ValueError: The truth value of an array with more than one element is ambiguous. Use a.any() or a.all()

which following some investigation was discovered and resolved in:

So in summary it may be a bug then that custom step_methods expressed as [step1,step2…etc] throw this error and it may be misapplication of the argument or a bug.

1 Like

Ok got it now. Did not know compounding steps in different ways could be used as such, thanks for the explanation. When I compound the steps the way you did, the error I get is also the same ValueError. This looks like a dev level kind of question so I will let someone else answer.

1 Like

The arviz energy function seems to not handle traces from multiple NUTS. I am not sure the statistics it is computing make sense with multiple NUTS samplers, perhaps someone like @OriolAbril or @colcarroll will be able to chime in.

1 Like

Also not sure how multiple samplers should be handled. I’d have to review the paper in depth which I won’t be able to anytime soon.

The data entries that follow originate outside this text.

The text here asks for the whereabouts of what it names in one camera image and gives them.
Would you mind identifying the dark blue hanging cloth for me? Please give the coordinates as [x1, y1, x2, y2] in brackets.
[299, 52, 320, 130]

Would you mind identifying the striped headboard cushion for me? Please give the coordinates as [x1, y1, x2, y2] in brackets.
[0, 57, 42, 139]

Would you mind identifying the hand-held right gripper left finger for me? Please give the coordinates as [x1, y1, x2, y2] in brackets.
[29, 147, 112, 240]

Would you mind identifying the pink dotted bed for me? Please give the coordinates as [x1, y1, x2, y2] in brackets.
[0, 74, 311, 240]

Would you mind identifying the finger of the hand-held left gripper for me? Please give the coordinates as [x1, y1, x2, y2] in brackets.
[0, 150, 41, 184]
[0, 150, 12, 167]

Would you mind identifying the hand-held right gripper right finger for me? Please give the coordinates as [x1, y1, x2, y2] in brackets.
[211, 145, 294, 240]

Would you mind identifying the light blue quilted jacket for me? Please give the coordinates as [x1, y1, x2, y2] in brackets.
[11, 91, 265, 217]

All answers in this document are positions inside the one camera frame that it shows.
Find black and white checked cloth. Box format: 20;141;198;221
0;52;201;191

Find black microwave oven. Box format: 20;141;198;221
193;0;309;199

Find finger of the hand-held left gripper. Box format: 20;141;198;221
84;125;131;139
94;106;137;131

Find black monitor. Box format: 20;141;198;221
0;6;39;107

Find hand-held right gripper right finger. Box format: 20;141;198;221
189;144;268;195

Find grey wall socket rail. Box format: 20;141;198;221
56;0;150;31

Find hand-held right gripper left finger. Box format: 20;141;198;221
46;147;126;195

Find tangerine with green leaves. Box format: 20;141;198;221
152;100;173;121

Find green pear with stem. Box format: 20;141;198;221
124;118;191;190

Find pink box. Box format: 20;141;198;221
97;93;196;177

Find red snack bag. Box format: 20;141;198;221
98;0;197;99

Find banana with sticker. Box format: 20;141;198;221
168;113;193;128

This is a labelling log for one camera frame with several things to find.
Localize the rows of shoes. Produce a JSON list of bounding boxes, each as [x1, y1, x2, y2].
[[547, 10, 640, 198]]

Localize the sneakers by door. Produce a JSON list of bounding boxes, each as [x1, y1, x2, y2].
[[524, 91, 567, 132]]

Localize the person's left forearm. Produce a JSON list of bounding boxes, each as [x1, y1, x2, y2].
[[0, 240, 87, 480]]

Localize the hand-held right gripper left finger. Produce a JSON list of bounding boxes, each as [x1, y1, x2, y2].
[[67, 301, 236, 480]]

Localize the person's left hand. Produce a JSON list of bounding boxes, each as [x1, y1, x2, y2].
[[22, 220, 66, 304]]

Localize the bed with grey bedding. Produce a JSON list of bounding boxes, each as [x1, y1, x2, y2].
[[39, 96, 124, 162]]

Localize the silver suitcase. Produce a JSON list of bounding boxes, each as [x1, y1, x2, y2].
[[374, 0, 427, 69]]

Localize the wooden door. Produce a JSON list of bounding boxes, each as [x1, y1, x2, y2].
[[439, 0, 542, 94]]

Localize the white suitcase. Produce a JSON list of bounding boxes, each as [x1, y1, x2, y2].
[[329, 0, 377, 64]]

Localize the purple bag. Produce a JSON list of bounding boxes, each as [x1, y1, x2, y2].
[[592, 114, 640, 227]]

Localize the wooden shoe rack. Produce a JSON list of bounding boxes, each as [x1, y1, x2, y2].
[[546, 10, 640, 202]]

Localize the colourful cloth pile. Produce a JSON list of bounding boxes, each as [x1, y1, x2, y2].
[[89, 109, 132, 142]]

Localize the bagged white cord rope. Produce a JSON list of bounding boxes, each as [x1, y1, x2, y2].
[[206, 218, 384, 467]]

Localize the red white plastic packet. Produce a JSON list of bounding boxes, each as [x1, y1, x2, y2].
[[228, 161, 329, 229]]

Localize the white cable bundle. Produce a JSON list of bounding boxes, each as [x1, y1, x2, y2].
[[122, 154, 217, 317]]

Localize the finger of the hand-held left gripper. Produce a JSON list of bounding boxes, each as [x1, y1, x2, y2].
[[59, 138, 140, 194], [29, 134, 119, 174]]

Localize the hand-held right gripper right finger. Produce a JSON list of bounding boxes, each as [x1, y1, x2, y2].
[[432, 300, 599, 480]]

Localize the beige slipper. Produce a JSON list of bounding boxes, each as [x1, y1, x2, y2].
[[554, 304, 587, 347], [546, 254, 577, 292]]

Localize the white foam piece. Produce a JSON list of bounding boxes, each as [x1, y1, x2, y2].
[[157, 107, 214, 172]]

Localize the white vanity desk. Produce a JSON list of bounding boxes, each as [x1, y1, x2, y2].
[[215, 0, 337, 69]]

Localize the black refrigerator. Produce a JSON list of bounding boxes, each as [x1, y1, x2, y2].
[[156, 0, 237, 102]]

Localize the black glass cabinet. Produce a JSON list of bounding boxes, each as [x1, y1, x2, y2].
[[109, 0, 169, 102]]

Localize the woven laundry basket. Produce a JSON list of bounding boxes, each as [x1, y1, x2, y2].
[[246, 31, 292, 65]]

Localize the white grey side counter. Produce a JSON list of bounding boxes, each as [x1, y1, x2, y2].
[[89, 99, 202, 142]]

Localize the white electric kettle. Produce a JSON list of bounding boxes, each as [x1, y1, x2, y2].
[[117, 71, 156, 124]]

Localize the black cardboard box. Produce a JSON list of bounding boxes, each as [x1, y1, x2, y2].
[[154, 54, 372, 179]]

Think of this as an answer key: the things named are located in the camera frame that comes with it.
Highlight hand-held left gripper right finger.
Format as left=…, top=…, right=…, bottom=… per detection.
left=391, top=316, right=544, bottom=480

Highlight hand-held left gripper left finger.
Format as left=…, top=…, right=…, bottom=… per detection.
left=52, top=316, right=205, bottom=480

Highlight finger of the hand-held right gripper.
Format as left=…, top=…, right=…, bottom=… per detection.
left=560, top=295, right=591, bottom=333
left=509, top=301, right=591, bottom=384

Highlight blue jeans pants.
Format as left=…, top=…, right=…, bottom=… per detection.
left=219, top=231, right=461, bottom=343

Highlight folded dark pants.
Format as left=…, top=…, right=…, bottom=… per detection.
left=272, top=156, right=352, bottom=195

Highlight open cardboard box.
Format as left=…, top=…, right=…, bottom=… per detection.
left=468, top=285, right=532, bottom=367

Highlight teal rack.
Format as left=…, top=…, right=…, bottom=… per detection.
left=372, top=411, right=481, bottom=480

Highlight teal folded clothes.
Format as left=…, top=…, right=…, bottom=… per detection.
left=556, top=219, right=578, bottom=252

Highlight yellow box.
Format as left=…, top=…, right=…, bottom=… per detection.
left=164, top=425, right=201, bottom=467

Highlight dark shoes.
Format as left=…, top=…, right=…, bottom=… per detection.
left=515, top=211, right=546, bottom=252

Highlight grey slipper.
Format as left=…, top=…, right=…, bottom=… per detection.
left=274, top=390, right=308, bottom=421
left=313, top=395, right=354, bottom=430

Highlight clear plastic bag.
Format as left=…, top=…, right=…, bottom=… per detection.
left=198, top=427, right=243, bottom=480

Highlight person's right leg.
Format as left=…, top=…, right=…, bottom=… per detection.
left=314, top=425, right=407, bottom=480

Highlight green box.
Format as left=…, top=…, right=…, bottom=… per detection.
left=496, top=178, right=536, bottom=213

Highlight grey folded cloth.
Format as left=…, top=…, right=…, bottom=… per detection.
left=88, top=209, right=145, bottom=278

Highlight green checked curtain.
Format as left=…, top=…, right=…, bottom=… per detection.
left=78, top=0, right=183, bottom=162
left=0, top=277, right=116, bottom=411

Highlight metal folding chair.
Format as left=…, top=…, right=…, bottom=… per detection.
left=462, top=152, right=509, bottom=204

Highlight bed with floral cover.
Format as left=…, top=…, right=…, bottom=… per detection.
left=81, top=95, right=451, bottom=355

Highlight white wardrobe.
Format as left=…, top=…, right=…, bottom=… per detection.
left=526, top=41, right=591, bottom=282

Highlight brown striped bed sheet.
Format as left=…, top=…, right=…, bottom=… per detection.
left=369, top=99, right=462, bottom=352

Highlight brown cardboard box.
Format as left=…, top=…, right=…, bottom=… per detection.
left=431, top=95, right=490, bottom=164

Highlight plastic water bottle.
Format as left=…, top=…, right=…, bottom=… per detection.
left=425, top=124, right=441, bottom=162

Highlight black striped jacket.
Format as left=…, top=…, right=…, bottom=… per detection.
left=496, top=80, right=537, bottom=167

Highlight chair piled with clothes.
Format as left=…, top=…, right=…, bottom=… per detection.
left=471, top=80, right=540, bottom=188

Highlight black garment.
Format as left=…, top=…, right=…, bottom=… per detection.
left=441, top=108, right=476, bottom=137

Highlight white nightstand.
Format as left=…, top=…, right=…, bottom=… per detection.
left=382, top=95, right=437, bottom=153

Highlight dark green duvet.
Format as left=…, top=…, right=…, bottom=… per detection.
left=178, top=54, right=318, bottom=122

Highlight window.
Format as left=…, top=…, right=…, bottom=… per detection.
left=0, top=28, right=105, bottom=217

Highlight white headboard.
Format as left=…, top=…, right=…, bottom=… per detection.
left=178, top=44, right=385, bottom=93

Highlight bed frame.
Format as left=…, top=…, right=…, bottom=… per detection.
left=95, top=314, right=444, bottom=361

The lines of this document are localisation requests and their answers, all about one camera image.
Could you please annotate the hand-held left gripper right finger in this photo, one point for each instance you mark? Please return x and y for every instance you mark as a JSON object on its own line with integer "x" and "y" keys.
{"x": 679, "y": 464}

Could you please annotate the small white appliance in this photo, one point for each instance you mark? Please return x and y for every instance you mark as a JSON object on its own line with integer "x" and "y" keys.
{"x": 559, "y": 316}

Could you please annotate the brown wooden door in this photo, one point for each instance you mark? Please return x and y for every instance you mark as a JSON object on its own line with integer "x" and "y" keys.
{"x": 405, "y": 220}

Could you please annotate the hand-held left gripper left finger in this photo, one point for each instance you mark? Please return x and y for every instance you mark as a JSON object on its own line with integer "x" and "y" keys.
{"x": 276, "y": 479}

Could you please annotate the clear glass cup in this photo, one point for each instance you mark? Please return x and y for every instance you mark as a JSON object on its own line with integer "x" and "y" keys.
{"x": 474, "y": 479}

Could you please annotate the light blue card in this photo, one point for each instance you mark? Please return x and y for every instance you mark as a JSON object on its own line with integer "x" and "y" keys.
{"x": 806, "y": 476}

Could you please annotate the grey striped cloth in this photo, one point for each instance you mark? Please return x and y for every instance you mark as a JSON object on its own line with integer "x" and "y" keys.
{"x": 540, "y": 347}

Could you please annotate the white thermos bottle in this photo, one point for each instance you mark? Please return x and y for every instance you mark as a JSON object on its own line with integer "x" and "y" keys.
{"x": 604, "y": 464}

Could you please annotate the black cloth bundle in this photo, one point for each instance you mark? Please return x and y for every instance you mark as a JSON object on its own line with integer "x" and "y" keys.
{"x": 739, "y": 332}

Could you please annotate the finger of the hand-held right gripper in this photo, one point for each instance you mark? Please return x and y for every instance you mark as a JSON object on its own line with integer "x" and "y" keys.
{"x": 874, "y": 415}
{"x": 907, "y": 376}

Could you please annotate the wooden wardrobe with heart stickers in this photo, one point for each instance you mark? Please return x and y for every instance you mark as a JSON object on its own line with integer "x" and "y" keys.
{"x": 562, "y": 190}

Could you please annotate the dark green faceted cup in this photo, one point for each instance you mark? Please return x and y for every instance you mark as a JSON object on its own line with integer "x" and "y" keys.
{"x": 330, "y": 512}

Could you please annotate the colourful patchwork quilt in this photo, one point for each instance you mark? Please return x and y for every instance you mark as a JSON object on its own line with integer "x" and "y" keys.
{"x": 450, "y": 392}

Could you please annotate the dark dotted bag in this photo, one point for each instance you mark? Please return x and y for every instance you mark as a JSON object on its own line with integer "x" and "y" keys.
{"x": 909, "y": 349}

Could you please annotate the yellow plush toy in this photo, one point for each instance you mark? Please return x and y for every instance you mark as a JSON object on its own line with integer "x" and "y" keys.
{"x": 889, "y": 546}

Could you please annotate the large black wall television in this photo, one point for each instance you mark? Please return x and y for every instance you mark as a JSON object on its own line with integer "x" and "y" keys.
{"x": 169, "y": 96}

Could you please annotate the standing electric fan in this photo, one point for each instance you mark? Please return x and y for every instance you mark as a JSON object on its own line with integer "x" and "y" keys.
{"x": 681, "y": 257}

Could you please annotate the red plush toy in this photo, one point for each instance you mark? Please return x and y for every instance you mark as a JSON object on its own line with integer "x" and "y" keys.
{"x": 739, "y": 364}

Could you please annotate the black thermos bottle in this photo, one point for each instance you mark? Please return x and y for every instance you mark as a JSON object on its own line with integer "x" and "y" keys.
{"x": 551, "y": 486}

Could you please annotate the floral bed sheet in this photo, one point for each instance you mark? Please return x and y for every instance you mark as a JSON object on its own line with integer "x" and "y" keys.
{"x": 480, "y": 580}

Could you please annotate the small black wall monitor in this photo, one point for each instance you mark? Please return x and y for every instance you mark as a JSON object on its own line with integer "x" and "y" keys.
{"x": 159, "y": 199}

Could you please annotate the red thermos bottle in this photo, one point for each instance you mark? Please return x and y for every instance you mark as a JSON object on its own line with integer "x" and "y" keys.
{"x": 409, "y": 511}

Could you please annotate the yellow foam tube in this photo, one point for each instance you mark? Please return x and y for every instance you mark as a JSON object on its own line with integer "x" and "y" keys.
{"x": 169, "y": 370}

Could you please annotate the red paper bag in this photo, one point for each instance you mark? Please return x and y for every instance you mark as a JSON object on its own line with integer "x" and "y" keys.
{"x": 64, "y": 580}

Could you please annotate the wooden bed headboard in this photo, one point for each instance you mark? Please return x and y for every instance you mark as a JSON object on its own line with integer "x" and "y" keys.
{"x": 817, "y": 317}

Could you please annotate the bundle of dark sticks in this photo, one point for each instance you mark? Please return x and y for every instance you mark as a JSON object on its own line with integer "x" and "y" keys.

I see basically two options though, that could be made to work with current ArviZ implementation with the following workarounds:

Generate one energy plot per sampler

If the way to go were to treat each NUTS as independent, you’d then have to generate an energy subplot for each, looping over this extra energy_dim_0. This could potentially be added as a feature to ArviZ. But for now you’ll have to handle it manually.
It will be something like:

stepmethods = ("NUTS(sigma)", "NUTS(sigma, slope, intercept")
_, axes = plt.subplots(1, len(stepmethods))
for i, sampler in enumerate(stepmethods):
    az.plot_energy(samples.sample_stats.isel(energy_dim_0=i), ax=axes[i])
    axes[i].set_title(sampler)

Combine the energy info of the multiple samplers

If the way to go were to combine the energy info of each step method into a global quantity it would be something like:

sample_stats = samples1.sample_stats
sample_stats["energy_steps"] = sample_stats["energy"]
del sample_stats["energy"]
# extra assumption, the combining of energy info is a sum
sample_stats["energy"] = sample_stats["energy_steps"].sum("energy_dim_0")
az.plot_energy(samples1)

If the way to combine the energy info of the different step methods is something that is clear and independent of sampler that could also be added to plot_energy code itself. Otherwise it’d have to be a note/example on the docs so users combine that info themselves depending on the samplers then pass that to plot_energy

3 Likes

Thanks @OriolAbril, I will probably lean more towards the former option of diagnosing each nuts sampler independently but I may try out both codes provided and have a bit of a read/play myself to see about how the energy information of multiple samplers is added together like you point out.